Start of Exercise data
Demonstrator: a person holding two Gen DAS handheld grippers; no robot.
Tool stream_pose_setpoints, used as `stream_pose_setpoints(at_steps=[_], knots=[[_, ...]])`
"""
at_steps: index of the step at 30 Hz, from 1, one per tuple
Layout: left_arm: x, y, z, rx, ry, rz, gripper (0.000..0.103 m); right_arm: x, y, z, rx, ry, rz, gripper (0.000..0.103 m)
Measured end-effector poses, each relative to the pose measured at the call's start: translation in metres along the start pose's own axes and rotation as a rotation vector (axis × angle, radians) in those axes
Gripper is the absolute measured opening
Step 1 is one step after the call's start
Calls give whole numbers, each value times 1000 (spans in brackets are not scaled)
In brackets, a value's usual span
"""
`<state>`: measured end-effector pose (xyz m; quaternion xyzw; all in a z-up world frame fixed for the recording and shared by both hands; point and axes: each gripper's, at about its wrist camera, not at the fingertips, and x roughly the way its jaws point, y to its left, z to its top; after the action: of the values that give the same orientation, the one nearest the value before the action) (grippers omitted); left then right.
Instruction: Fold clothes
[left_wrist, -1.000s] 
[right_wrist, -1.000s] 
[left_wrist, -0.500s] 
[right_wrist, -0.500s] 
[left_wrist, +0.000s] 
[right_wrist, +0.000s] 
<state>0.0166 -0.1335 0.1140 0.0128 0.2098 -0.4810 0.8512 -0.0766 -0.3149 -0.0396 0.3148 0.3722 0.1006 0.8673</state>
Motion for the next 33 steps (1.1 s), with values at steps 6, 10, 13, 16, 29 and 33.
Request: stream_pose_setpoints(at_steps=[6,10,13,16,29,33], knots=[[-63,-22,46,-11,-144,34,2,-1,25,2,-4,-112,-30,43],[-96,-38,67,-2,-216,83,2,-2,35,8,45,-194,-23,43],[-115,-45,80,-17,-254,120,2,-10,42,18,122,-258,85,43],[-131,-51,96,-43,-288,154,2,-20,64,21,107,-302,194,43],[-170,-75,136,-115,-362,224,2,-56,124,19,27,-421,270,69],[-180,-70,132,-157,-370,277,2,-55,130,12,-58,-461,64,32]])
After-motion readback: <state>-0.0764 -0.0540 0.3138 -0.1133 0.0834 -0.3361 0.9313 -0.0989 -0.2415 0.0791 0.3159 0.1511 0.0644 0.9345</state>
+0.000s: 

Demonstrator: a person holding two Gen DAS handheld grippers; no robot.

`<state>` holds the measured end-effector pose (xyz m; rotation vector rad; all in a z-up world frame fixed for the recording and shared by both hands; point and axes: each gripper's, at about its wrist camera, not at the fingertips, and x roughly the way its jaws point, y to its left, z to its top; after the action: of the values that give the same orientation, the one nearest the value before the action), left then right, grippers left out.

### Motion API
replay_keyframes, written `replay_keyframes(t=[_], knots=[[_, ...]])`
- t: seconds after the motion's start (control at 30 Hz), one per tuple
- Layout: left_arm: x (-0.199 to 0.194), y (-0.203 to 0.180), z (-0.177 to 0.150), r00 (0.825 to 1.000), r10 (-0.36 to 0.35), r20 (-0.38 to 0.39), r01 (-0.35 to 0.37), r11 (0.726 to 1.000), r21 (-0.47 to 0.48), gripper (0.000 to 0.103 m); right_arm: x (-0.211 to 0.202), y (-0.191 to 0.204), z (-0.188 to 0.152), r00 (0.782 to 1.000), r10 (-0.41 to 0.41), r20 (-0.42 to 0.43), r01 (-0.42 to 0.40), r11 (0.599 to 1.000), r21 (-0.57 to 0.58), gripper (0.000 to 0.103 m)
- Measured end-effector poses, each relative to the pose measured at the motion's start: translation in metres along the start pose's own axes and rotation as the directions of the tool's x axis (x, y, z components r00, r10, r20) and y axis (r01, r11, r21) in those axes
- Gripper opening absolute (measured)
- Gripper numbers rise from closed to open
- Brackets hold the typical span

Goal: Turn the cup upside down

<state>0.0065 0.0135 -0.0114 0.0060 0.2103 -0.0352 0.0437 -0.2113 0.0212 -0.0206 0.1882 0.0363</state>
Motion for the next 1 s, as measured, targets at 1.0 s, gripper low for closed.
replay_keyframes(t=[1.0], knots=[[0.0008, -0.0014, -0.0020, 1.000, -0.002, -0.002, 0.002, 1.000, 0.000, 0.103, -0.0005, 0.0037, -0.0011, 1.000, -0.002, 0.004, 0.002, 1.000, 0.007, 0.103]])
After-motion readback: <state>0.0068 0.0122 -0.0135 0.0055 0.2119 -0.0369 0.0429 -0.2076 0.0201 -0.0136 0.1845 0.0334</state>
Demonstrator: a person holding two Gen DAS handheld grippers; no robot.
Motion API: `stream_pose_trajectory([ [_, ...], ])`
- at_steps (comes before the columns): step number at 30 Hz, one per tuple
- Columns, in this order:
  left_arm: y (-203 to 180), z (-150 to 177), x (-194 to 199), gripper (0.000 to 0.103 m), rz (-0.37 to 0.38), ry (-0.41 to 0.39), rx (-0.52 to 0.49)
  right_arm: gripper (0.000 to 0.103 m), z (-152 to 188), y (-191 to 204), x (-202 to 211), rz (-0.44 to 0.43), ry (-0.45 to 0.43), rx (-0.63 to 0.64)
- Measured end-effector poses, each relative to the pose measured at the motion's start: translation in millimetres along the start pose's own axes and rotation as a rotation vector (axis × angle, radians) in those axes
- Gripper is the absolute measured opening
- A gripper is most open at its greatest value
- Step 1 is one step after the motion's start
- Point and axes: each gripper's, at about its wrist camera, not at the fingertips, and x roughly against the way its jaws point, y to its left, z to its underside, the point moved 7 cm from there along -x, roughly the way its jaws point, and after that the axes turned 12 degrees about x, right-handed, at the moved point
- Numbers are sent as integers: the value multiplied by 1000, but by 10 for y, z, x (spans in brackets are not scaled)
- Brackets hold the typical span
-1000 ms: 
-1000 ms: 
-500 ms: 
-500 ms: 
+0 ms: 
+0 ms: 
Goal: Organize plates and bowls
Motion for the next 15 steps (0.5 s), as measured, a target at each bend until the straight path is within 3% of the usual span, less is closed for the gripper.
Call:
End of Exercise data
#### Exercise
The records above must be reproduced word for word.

#### Task solution
Demonstrator: a person holding two Gen DAS handheld grippers; no robot.
Tool stream_pose_setpoints, used as `stream_pose_setpoints(at_steps=[_], knots=[[_, ...]])`
"""
at_steps: index of the step at 30 Hz, from 1, one per tuple
Layout: left_arm: x, y, z, rx, ry, rz, gripper (0.000..0.103 m); right_arm: x, y, z, rx, ry, rz, gripper (0.000..0.103 m)
Measured end-effector poses, each relative to the pose measured at the call's start: translation in metres along the start pose's own axes and rotation as a rotation vector (axis × angle, radians) in those axes
Gripper is the absolute measured opening
Step 1 is one step after the call's start
Calls give whole numbers, each value times 1000 (spans in brackets are not scaled)
In brackets, a value's usual span
"""
`<state>`: measured end-effector pose (xyz m; quaternion xyzw; all in a z-up world frame fixed for the recording and shared by both hands; point and axes: each gripper's, at about its wrist camera, not at the fingertips, and x roughly the way its jaws point, y to its left, z to its top; after the action: of the values that give the same orientation, the one nearest the value before the action) (grippers omitted); left then right.
Instruction: Fold clothes
[left_wrist, -1.000s] 
[right_wrist, -1.000s] 
[left_wrist, -0.500s] 
[right_wrist, -0.500s] 
[left_wrist, +0.000s] 
[right_wrist, +0.000s] 
<state>0.0166 -0.1335 0.1140 0.0128 0.2098 -0.4810 0.8512 -0.0766 -0.3149 -0.0396 0.3148 0.3722 0.1006 0.8673</state>
Motion for the next 33 steps (1.1 s), with values at steps 6, 10, 13, 16, 29 and 33.
Request: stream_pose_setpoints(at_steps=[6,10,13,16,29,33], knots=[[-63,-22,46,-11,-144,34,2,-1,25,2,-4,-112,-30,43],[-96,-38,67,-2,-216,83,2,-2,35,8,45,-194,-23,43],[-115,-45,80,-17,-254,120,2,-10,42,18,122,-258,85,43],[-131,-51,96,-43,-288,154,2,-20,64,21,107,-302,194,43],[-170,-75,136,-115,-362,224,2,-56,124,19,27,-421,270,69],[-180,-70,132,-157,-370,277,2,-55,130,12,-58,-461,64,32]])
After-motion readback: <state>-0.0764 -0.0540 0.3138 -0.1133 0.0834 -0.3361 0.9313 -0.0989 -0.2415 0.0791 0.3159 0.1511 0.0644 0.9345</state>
+0.000s: 

Demonstrator: a person holding two Gen DAS handheld grippers; no robot.

`<state>` holds the measured end-effector pose (xyz m; rotation vector rad; all in a z-up world frame fixed for the recording and shared by both hands; point and axes: each gripper's, at about its wrist camera, not at the fingertips, and x roughly the way its jaws point, y to its left, z to its top; after the action: of the values that give the same orientation, the one nearest the value before the action), left then right, grippers left out.

### Motion API
replay_keyframes, written `replay_keyframes(t=[_], knots=[[_, ...]])`
- t: seconds after the motion's start (control at 30 Hz), one per tuple
- Layout: left_arm: x (-0.199 to 0.194), y (-0.203 to 0.180), z (-0.177 to 0.150), r00 (0.825 to 1.000), r10 (-0.36 to 0.35), r20 (-0.38 to 0.39), r01 (-0.35 to 0.37), r11 (0.726 to 1.000), r21 (-0.47 to 0.48), gripper (0.000 to 0.103 m); right_arm: x (-0.211 to 0.202), y (-0.191 to 0.204), z (-0.188 to 0.152), r00 (0.782 to 1.000), r10 (-0.41 to 0.41), r20 (-0.42 to 0.43), r01 (-0.42 to 0.40), r11 (0.599 to 1.000), r21 (-0.57 to 0.58), gripper (0.000 to 0.103 m)
- Measured end-effector poses, each relative to the pose measured at the motion's start: translation in metres along the start pose's own axes and rotation as the directions of the tool's x axis (x, y, z components r00, r10, r20) and y axis (r01, r11, r21) in those axes
- Gripper opening absolute (measured)
- Gripper numbers rise from closed to open
- Brackets hold the typical span

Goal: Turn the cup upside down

<state>0.0065 0.0135 -0.0114 0.0060 0.2103 -0.0352 0.0437 -0.2113 0.0212 -0.0206 0.1882 0.0363</state>
Motion for the next 1 s, as measured, targets at 1.0 s, gripper low for closed.
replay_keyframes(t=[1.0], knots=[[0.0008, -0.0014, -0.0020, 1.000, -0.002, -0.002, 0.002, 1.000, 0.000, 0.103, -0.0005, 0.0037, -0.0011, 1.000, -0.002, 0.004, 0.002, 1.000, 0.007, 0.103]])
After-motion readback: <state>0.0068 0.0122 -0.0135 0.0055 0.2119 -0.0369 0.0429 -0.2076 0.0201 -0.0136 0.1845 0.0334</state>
Demonstrator: a person holding two Gen DAS handheld grippers; no robot.
Motion API: `stream_pose_trajectory([ [_, ...], ])`
- at_steps (comes before the columns): step number at 30 Hz, one per tuple
- Columns, in this order:
  left_arm: y (-203 to 180), z (-150 to 177), x (-194 to 199), gripper (0.000 to 0.103 m), rz (-0.37 to 0.38), ry (-0.41 to 0.39), rx (-0.52 to 0.49)
  right_arm: gripper (0.000 to 0.103 m), z (-152 to 188), y (-191 to 204), x (-202 to 211), rz (-0.44 to 0.43), ry (-0.45 to 0.43), rx (-0.63 to 0.64)
- Measured end-effector poses, each relative to the pose measured at the motion's start: translation in millimetres along the start pose's own axes and rotation as a rotation vector (axis × angle, radians) in those axes
- Gripper is the absolute measured opening
- A gripper is most open at its greatest value
- Step 1 is one step after the motion's start
- Point and axes: each gripper's, at about its wrist camera, not at the fingertips, and x roughly against the way its jaws point, y to its left, z to its underside, the point moved 7 cm from there along -x, roughly the way its jaws point, and after that the axes turned 12 degrees about x, right-handed, at the moved point
- Numbers are sent as integers: the value multiplied by 1000, but by 10 for y, z, x (spans in brackets are not scaled)
- Brackets hold the typical span
-1000 ms: 
-1000 ms: 
-500 ms: 
-500 ms: 
+0 ms: 
+0 ms: 
Goal: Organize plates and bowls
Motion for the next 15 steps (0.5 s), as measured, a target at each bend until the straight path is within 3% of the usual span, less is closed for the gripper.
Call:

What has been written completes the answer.